Project

General

Profile

Actions

Feature #16347

closed

crunch-run runs local keepstore

Added by Peter Amstutz over 4 years ago. Updated over 2 years ago.

Status:
Resolved
Priority:
Normal
Assigned To:
Category:
Keep
Target version:
Story points:
-
Release relationship:
Auto

Description

  • Runs arvados-server (same binary as crunch-run) in a subprocess in keepstore when starting up crunch-runs
  • Config parameter which for (N * number of allocated CPU cores) number of keepstore buffers
  • Use environment variable ARVADOS_KEEP_SERVICES to override the keepstore server used by arv-mount and inside the container when {API: true}
  • Shut down keepstore service when shutting down crunch-run

Subtasks 1 (0 open1 closed)

Task #18229: Review 16347-container-local-keepstoreResolvedWard Vandewege10/08/2021Actions

Related issues

Related to Arvados Epics - Idea #16516: Run Keepstore on local compute nodesResolved10/01/202111/30/2021Actions
Related to Arvados - Feature #18992: Enable local keepstore on slurm/lsf if cluster config file already exists on compute nodeResolvedTom Clegg04/14/2022Actions
Related to Arvados - Bug #19054: [documentation] clarify AWS credentials needed for local keepstore on computeResolvedWard Vandewege04/25/2022Actions
Actions #2

Updated by Peter Amstutz over 4 years ago

Actions #4

Updated by Peter Amstutz almost 4 years ago

  • Related to Idea #16516: Run Keepstore on local compute nodes added
Actions #5

Updated by Peter Amstutz almost 4 years ago

Actions #6

Updated by Peter Amstutz almost 4 years ago

  • Subject changed from run keepstore locally on compute node in standard configuration to crunch-run runs local keepstore
Actions #7

Updated by Peter Amstutz about 3 years ago

  • Target version set to 2021-10-13 sprint
Actions #8

Updated by Peter Amstutz about 3 years ago

  • Description updated (diff)
Actions #9

Updated by Peter Amstutz about 3 years ago

  • Category set to Keep
Actions #10

Updated by Peter Amstutz about 3 years ago

  • Assigned To set to Tom Clegg
Actions #11

Updated by Tom Clegg about 3 years ago

  • Status changed from New to In Progress
Actions #12

Updated by Tom Clegg about 3 years ago

So far:

16347-container-local-keepstore @ e2aaf1be932a49cdcfa140167ca296e39b6e5158 -- developer-run-tests: #2726

  • new config Containers.LocalKeepBlobBuffersPerVCPU, default 0
  • tested successfully on ce8i5, see ce8i5-xvhdp-bwrxfm4znro10b0
  • adds keepstore.txt file to container log
  • fixes keepstore's Azure driver log spam (404 when checking whether a block already exists before writing it)
tbd
  • figure out a test case
  • decide how to spell keepstore.txt config options:
    • log everything (too verbose, unless debugging)
    • suppress "request" and "successful response" lines -- only log startup messages, error responses, backend errors, anything else that might get logged by third party libraries, etc.
    • discard all logs (more secure)
  • decide how to spell the config option to enable "send copy of all logs to systemd-cat" (currently always enabled if systemd-cat exists, which is not ideal because journald does a ridiculous amount of IO and the logs typically disappear via instance shutdown before anyone bothers to look at them anyway)
Actions #13

Updated by Tom Clegg about 3 years ago

16347-container-local-keepstore @ bda9093be4d24d45a6fff29148fbb5438e283897 -- developer-run-tests: #2729

  • adds config for keepstore logging -- LocalKeepLogsToContainerLog: none/all/errors ("errors" isn't the perfect description of what it does, though.

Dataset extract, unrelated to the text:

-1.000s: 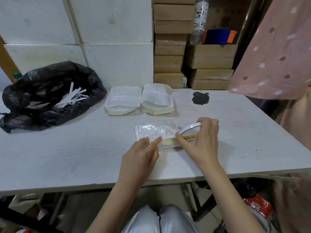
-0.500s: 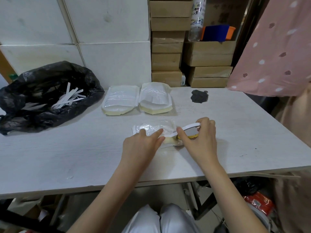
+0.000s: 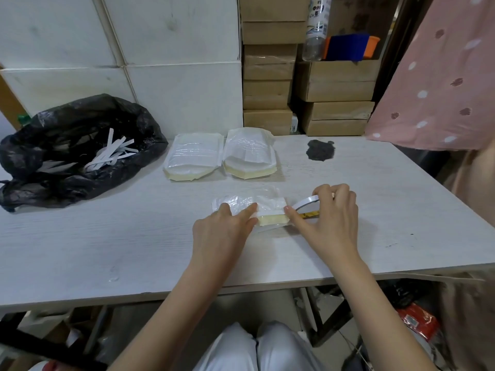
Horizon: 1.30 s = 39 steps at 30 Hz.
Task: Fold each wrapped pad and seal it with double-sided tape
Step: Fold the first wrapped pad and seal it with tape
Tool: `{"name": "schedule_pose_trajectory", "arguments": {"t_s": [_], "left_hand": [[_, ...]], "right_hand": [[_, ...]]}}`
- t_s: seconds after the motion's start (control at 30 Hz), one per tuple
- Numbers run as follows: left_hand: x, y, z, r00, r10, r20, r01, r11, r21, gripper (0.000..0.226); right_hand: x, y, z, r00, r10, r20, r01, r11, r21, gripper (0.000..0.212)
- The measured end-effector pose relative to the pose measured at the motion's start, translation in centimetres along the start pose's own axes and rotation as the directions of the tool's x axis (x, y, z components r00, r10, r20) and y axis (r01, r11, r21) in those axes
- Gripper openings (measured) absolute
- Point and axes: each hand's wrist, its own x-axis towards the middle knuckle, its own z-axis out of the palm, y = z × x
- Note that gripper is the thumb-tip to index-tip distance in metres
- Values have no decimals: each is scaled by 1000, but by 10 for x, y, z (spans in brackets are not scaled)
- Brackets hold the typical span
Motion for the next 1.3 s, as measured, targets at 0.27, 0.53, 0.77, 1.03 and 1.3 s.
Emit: {"name": "schedule_pose_trajectory", "arguments": {"t_s": [0.27,0.53,0.77,1.03,1.3], "left_hand": [[25,15,-6,990,103,-95,-99,994,42,27],[26,33,23,935,309,-176,-339,924,-179,37],[9,27,34,912,325,-248,-380,899,-217,34],[9,30,43,915,326,-239,-371,911,-177,34],[9,34,43,941,292,-169,-314,941,-124,29]], "right_hand": [[4,3,-8,983,-175,47,177,983,-48,32],[3,9,-9,903,-287,321,263,958,115,15],[3,7,-17,913,-77,400,-60,945,320,9],[1,3,-10,916,-167,364,43,945,324,7],[-13,0,-10,960,-92,264,-21,918,396,6]]}}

It includes startup messages like "starting keepstore on http://localhost:35471", "started volume zzzzz-nyw5e-000000000000001", etc. Which is wrong, the name or the behavior?)
  • adds test case

I think the logging-to-systemd question deserves its own issue. For now I've just made it skip the systemd-cat setup (instead of preventing anything from working at all) when systemd-cat is not in PATH.

Actions #14

Updated by Peter Amstutz about 3 years ago

  • Target version changed from 2021-10-13 sprint to 2021-10-27 sprint
Actions #15

Updated by Ward Vandewege about 3 years ago

Reviewing bda9093be4d24d45a6fff29148fbb5438e283897

In lib/config/config.default.yml

+      # This feature has security implications. (1) Container logs
+      # will include keepstore log files, which typically reveal some
+      # volume configuration details, error messages from the cloud
+      # storage provider, etc., which are not otherwise visible to
+      # users. 

This should probably be updated to indicate that the container logs are disabled by default?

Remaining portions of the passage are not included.